[Work request]
List each line of the data that holds the string "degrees", please.

[Extracted records]
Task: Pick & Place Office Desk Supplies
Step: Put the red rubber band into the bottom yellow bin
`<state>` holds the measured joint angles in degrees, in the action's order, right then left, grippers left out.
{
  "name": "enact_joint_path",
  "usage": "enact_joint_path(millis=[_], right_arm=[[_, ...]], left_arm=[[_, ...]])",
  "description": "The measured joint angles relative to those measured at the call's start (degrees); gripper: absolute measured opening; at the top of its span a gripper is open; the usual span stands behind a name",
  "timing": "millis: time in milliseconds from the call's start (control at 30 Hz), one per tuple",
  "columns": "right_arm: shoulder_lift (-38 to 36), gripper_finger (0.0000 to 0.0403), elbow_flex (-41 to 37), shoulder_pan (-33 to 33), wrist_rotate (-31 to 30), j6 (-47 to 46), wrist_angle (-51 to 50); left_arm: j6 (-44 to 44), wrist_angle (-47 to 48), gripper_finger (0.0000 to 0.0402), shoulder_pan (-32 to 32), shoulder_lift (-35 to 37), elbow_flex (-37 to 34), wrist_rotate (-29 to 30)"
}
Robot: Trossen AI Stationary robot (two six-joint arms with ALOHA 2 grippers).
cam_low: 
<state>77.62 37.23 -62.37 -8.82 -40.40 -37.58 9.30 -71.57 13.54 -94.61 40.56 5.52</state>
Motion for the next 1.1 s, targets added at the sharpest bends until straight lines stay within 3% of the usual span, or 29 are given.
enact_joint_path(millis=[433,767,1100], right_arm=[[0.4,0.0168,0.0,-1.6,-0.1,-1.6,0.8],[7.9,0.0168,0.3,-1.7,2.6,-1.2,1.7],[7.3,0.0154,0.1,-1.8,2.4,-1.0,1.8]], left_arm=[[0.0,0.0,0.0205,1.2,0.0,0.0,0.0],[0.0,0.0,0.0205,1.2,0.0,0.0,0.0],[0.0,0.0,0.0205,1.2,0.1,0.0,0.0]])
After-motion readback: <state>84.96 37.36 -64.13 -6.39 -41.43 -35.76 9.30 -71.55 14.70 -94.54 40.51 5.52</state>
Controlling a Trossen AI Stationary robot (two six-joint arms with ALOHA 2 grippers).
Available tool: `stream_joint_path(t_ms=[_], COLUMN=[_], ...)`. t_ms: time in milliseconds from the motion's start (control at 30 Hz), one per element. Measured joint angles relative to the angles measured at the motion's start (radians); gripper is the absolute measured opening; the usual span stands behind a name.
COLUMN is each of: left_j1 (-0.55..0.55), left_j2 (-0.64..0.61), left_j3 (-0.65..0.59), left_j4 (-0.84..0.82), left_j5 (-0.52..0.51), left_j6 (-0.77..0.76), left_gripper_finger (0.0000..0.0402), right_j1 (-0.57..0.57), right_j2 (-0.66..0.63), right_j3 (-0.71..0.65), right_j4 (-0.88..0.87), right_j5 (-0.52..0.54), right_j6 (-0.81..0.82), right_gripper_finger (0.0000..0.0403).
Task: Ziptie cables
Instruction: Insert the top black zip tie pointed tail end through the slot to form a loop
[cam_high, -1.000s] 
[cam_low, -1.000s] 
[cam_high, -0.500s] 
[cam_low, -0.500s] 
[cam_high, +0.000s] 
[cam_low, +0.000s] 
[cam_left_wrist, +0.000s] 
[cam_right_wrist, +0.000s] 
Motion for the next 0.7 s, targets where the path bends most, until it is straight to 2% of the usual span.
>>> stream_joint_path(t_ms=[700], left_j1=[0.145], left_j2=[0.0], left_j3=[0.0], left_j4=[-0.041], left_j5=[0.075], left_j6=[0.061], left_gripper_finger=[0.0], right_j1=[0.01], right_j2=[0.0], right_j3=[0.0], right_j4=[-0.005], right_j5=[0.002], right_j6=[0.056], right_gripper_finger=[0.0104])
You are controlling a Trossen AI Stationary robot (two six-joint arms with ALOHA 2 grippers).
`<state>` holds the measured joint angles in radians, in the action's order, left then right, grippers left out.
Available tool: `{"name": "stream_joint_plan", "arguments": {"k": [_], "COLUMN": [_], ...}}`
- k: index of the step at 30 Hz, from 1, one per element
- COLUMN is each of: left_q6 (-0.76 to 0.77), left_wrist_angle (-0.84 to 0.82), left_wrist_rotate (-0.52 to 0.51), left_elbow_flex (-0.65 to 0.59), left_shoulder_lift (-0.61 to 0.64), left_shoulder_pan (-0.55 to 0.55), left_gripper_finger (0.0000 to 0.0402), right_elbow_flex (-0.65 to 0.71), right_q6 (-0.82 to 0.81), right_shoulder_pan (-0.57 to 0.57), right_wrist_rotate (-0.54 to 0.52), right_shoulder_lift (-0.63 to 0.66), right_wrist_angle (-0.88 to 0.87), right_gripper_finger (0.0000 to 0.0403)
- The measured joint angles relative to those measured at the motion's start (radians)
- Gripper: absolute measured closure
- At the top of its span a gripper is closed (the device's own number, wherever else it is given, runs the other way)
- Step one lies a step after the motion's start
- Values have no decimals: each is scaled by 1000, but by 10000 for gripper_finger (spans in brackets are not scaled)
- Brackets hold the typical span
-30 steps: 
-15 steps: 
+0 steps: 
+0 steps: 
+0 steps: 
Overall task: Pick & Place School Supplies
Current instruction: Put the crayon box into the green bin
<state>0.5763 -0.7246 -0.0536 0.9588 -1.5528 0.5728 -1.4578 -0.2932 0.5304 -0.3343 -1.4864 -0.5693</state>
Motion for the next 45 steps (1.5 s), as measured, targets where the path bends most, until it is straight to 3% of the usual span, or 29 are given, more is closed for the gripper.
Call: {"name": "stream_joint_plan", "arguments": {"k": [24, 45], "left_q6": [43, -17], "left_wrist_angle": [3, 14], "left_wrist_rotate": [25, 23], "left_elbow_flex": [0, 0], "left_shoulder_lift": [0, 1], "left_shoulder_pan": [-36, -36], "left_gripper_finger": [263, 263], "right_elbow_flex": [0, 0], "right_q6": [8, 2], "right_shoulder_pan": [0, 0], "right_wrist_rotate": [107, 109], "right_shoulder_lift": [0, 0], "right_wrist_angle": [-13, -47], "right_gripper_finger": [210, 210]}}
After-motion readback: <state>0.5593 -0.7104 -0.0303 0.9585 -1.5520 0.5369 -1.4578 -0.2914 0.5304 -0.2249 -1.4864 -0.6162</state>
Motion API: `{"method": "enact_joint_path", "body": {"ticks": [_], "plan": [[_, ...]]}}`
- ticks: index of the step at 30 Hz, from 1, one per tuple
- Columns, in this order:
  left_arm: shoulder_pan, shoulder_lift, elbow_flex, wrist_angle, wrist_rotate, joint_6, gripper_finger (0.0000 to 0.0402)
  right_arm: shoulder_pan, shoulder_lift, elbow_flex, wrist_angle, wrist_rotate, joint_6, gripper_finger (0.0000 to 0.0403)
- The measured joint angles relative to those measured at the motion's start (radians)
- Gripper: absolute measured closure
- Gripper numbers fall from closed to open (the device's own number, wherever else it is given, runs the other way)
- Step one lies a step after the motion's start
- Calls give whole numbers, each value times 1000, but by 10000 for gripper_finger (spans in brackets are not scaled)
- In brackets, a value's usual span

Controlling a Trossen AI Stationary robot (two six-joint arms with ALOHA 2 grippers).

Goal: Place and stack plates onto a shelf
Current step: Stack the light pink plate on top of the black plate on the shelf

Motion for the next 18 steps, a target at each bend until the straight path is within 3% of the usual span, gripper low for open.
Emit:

[Task response]
`<state>` holds the measured joint angles in degrees, in the action's order, right then left, grippers left out.
  "description": "The measured joint angles relative to those measured at the call's start (degrees); gripper: absolute measured opening; at the top of its span a gripper is open; the usual span stands behind a name",

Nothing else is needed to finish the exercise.